Ia terpekur di malam itu. Di tepian jendela kamar yang sempit. Dingin yang melilit. Ditatapnya angka jam pada dinding. Sebentar lg permulaan hari. Ia tidak mengerti, apalah arti bertambahnya usia untuk ribuan hari dan peristiwa yang sudah terjadi. Ya, sudah terjadi. Tapi manusia, barangkali, selalu membutuhkan rumusan yang mengingatkan tentang luka yang lupa diobati. Tentang kenangan, tentang rasa iri, tentang patah hati, tentang dunia yang semakin sunyi. Atau mungkin juga tentang keasingan di tengah pikuknya negeri ini. Ia tidak mengerti. Ia merasa dirinya hanya harus bersulang untuk angka baru di hamparan usia yang beberapa menit lagi kan menjelang. Ia harus bersulang meski gagap nalarnya menerka arah datang.

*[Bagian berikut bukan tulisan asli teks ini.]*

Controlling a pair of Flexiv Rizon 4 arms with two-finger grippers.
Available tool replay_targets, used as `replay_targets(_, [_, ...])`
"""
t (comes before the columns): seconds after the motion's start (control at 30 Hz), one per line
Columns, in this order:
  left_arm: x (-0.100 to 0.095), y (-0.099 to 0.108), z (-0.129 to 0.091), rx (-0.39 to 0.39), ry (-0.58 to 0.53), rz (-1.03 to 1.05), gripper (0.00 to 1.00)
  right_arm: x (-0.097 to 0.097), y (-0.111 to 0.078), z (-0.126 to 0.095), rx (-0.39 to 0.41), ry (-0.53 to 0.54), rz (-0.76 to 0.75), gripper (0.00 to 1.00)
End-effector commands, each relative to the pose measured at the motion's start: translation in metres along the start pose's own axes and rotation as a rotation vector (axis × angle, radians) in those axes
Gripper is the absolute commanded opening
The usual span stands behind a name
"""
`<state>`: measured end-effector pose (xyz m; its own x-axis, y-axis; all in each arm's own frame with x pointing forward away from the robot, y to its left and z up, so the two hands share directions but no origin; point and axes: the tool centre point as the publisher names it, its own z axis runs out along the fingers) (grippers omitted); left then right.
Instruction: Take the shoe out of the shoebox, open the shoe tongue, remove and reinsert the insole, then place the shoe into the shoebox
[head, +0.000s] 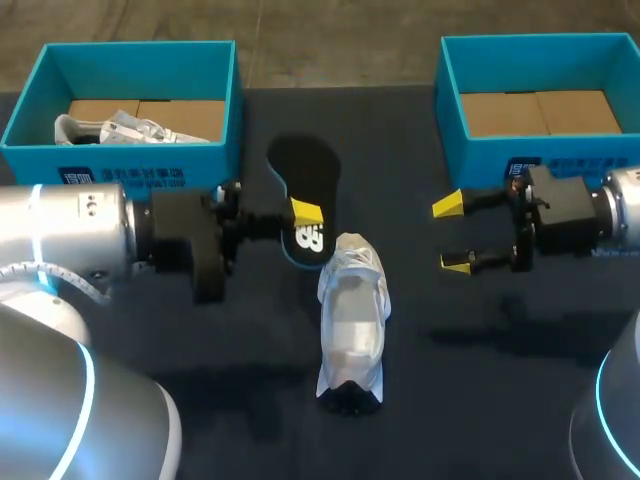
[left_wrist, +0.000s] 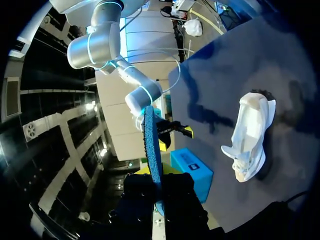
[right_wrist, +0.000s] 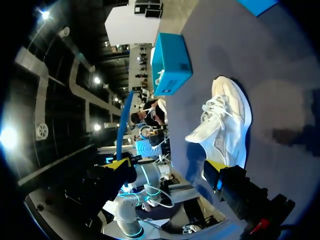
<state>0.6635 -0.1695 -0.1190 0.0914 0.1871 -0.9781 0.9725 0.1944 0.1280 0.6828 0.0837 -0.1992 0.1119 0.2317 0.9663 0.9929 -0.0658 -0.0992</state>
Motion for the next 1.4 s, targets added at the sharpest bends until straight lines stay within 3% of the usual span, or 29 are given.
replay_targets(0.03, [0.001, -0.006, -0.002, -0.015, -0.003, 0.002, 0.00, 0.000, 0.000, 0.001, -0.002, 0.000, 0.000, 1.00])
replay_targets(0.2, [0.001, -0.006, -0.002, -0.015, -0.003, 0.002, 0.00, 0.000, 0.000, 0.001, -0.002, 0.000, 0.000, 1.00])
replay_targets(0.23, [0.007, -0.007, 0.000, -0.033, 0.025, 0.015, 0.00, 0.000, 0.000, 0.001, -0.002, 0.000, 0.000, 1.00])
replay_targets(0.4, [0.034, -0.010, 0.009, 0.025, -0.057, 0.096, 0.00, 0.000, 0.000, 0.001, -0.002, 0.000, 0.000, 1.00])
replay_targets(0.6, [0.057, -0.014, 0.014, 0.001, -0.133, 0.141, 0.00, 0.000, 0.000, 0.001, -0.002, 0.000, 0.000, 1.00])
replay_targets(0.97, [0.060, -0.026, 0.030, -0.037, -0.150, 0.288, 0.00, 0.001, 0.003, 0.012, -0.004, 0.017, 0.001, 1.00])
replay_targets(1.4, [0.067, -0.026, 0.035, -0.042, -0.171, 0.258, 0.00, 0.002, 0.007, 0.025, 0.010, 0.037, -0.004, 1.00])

Kabut mulai turun di halaman rumah. Lamat dan perlahan, seperti membentuk kaligrafi perjalanan pagi. Bibirnya masih terkatup rapat, meski seribu kata ingin ia kisahkan. Memekik diam tertelan ruang. Siapakah diri? Apakah hidup? Ia bertanya. Tapi ia tak pernah mengerti. Ia hanya tahu bahwa hidup hanyalah persoalan berbagi duka dan menawar benci. Pun ketika usia bertambah tua. Yang ia tahu, hidup adalah menekuni gerak waktu hingga sampai pada angka tertentu. Seperti di malam itu. Di usia yang sebentar lagi 29 itu.